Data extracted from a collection

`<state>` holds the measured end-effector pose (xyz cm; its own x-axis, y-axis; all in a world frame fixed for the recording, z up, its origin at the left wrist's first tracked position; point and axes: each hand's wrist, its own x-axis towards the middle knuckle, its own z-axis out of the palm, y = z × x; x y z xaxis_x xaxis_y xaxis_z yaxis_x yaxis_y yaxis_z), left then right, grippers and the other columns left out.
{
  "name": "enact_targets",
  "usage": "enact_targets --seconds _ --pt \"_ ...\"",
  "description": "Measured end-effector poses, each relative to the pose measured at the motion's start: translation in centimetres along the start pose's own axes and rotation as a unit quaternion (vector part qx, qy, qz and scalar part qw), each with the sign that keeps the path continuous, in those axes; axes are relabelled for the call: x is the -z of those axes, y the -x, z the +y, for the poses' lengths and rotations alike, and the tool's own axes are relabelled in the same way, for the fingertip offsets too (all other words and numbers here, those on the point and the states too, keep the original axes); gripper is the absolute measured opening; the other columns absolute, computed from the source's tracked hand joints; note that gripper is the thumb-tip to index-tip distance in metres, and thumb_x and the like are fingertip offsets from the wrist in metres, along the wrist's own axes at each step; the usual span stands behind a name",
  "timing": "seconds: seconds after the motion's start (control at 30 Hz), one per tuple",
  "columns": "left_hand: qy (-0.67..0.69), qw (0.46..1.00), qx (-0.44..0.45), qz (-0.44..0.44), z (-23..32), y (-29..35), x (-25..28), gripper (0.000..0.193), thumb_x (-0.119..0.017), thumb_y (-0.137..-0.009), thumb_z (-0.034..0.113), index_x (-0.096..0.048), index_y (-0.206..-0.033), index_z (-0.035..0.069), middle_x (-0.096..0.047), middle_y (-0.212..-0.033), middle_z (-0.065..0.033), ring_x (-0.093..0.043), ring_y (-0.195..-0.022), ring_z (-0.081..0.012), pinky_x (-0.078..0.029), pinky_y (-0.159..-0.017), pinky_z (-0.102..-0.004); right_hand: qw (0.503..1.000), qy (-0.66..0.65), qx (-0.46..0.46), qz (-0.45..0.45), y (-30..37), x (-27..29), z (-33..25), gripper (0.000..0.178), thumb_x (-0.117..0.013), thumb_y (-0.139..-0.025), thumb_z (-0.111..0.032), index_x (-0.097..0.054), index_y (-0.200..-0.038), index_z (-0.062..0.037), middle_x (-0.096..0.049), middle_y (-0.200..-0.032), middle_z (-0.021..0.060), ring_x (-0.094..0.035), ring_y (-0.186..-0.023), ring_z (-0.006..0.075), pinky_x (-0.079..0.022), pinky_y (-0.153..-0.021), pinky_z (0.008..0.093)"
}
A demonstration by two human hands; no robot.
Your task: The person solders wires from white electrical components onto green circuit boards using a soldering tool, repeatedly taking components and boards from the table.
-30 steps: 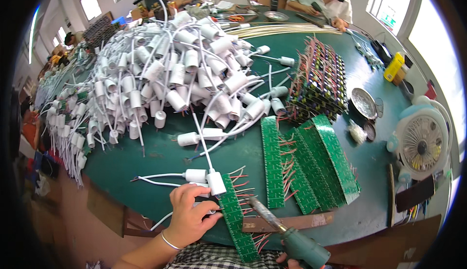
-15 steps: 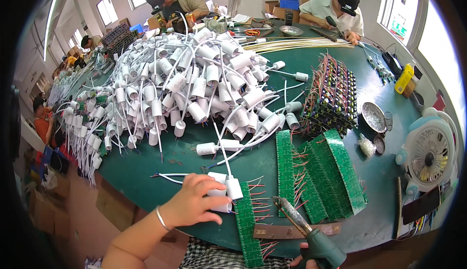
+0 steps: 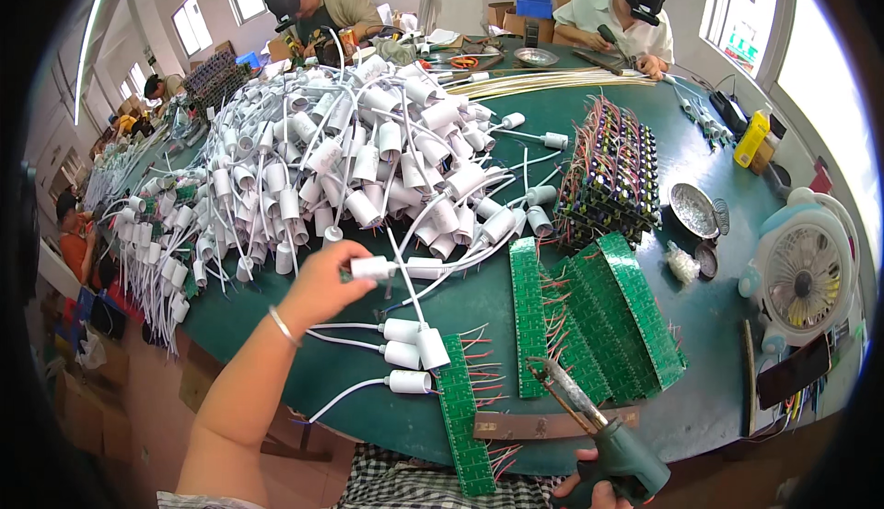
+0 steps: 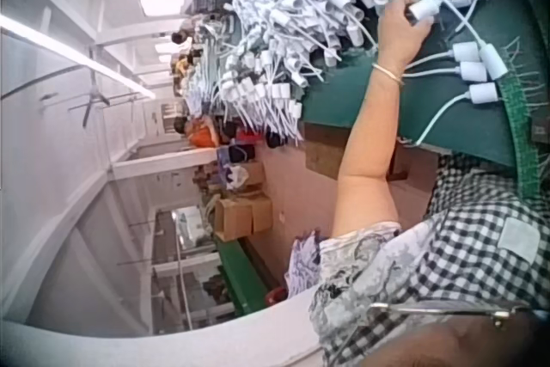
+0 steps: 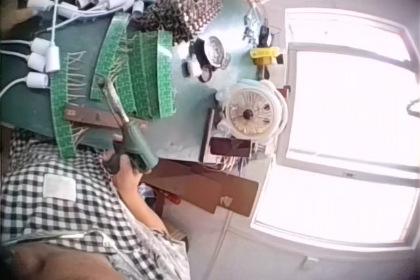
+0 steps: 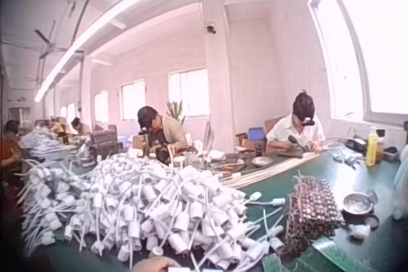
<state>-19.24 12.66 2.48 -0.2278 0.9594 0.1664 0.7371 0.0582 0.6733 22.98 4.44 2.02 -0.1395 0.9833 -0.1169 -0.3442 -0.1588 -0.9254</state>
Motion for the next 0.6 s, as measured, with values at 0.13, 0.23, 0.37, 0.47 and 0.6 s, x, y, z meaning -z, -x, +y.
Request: enact_targets --seconds 0.13,0.23,0.37,0.47,0.6 --pt "0.285 0.956 -0.04 0.063 0.9 0.9 4.2 0.031 -0.07 -0.082 0.012 -0.058 -0.109 0.004 -0.063 -0.102 -0.0079 -0.061 -0.091 -0.0182 -0.05 -0.081 -0.0286 1.0 0.001 -0.011 -0.003 0.0 0.6 -0.1 0.041 -0.051 -0.093 -0.016 -0.044 -0.128 0.0041 -0.056 -0.119 0.0178 -0.061 -0.072 0.023 -0.051 -0.064 0.0359" --pt "0.454 0.86 -0.181 0.148 2.1 1.6 7.5 0.033 -0.059 -0.092 0.022 -0.053 -0.119 0.003 -0.06 -0.11 -0.0112 -0.055 -0.105 -0.0202 -0.043 -0.095 -0.0344 1.0 -0.008 -0.003 -0.021 0.1 -0.6 -1.0 0.043 -0.053 -0.093 -0.018 -0.043 -0.128 0.0048 -0.055 -0.119 0.0177 -0.061 -0.072 0.0236 -0.051 -0.064 0.0361" --pt "0.357 0.837 -0.259 0.325 4.3 2.8 9.8 0.043 -0.05 -0.097 0.029 -0.045 -0.127 -0.002 -0.058 -0.109 -0.0125 -0.053 -0.106 -0.0233 -0.038 -0.1 -0.0384 0.996 0.014 0.048 0.07 -0.5 -0.9 0.9 0.061 -0.064 -0.082 -0.034 -0.043 -0.124 0.0063 -0.056 -0.107 0.0197 -0.063 -0.06 0.0252 -0.05 -0.044 0.0323" --pt "-0.03 0.942 -0.241 0.23 9.1 7.3 5.7 0.024 -0.05 -0.093 0.019 -0.055 -0.106 0.0 -0.059 -0.094 -0.013 -0.058 -0.084 -0.0225 -0.046 -0.073 -0.0383 0.993 0.037 0.072 0.088 -0.5 -1.2 0.7 0.063 -0.063 -0.084 -0.041 -0.044 -0.122 0.0061 -0.057 -0.105 0.0197 -0.062 -0.058 0.0246 -0.052 -0.047 0.0345" --pt "-0.066 0.96 -0.265 -0.06 9.9 12.1 -2.0 0.022 -0.068 -0.073 0.006 -0.062 -0.094 0.005 -0.061 -0.086 -0.0097 -0.059 -0.075 -0.0276 -0.048 -0.062 -0.0373 0.992 -0.087 -0.09 0.021 1.0 1.5 1.9 0.062 -0.06 -0.084 -0.049 -0.048 -0.111 0.0058 -0.06 -0.089 0.0198 -0.063 -0.064 0.0301 -0.056 -0.065 0.0455"
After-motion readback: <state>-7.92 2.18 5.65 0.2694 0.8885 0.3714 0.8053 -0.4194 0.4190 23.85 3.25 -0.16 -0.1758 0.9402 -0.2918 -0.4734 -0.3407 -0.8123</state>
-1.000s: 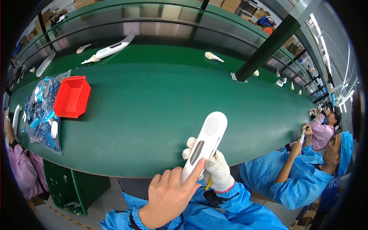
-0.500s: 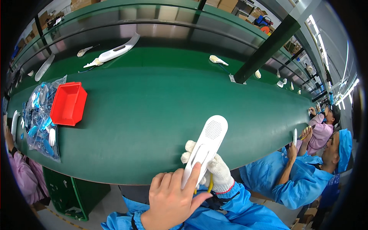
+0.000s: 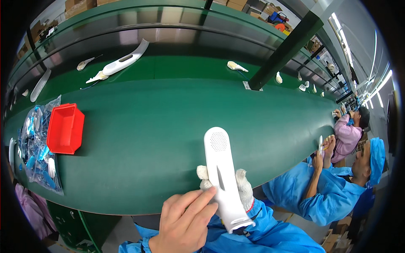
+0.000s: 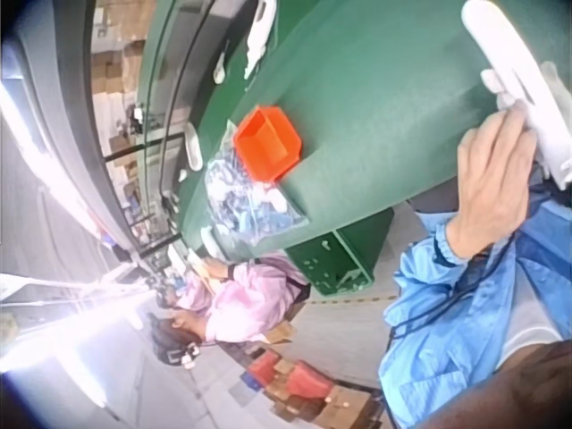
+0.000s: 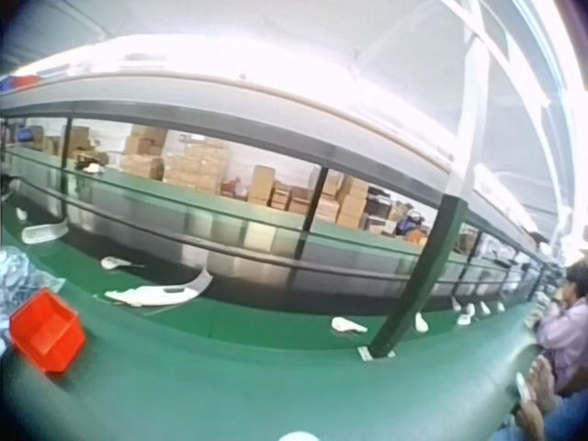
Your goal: The person is using pliers and a small scraper tool to clean and assemble white plastic housing components on an assembly line.
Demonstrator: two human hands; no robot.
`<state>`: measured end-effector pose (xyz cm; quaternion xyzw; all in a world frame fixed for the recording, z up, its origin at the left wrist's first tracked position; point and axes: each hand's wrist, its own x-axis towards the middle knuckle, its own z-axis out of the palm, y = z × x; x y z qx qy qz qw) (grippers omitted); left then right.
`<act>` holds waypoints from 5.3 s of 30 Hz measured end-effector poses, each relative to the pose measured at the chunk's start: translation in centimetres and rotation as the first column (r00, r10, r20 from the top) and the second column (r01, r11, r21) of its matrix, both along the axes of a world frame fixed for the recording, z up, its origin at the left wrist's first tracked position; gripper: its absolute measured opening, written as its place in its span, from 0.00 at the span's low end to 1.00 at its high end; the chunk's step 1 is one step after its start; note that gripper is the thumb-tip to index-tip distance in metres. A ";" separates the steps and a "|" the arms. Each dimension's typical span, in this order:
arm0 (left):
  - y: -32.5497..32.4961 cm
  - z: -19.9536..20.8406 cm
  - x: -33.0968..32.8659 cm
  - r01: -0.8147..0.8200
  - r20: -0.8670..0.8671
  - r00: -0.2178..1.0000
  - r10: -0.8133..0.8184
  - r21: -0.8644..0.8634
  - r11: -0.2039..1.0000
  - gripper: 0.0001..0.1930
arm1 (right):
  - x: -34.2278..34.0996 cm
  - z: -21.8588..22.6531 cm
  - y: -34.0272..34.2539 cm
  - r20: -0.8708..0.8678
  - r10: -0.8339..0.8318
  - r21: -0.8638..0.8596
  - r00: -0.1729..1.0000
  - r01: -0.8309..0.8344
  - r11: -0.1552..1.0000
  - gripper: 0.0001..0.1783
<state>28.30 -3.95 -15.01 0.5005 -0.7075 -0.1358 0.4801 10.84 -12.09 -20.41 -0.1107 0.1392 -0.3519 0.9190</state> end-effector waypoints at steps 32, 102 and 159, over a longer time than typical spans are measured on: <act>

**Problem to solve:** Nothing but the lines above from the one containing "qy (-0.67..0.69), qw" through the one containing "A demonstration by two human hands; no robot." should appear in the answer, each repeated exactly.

**Problem solution:**
  "columns": "left_hand: qy (-0.67..0.69), qw (0.46..1.00), qx (-0.44..0.45), qz (-0.44..0.44), z (-23..32), y (-29..35), x (-25..28), gripper (0.000..0.193), thumb_x (-0.119..0.017), thumb_y (-0.137..-0.009), thumb_z (-0.034..0.113), index_x (-0.096..0.048), index_y (-0.206..-0.033), index_z (-0.035..0.069), middle_x (-0.096..0.047), middle_y (-0.212..-0.033), middle_z (-0.065..0.033), ring_x (-0.093..0.043), ring_y (-0.195..-0.022), ring_z (-0.081..0.012), pinky_x (-0.078..0.029), pinky_y (-0.159..-0.017), pinky_z (-0.102..-0.004); right_hand: qw (0.503..1.000), qy (-0.66..0.65), qx (-0.46..0.46), qz (-0.45..0.45), y (-30..37), x (-27..29), z (-33..25), gripper (0.000..0.178), thumb_x (-0.117..0.013), thumb_y (-0.139..-0.025), thumb_z (-0.111..0.032), index_x (-0.097..0.054), index_y (-0.200..-0.038), index_z (-0.062..0.037), middle_x (-0.096..0.049), middle_y (-0.200..-0.032), middle_z (-0.021..0.060), ring_x (-0.094..0.035), ring_y (-0.186..-0.023), ring_z (-0.006..0.075), pinky_x (-0.079..0.022), pinky_y (-0.153..-0.021), pinky_z (0.008..0.093)"
}
A demonstration by two human hands; no robot.

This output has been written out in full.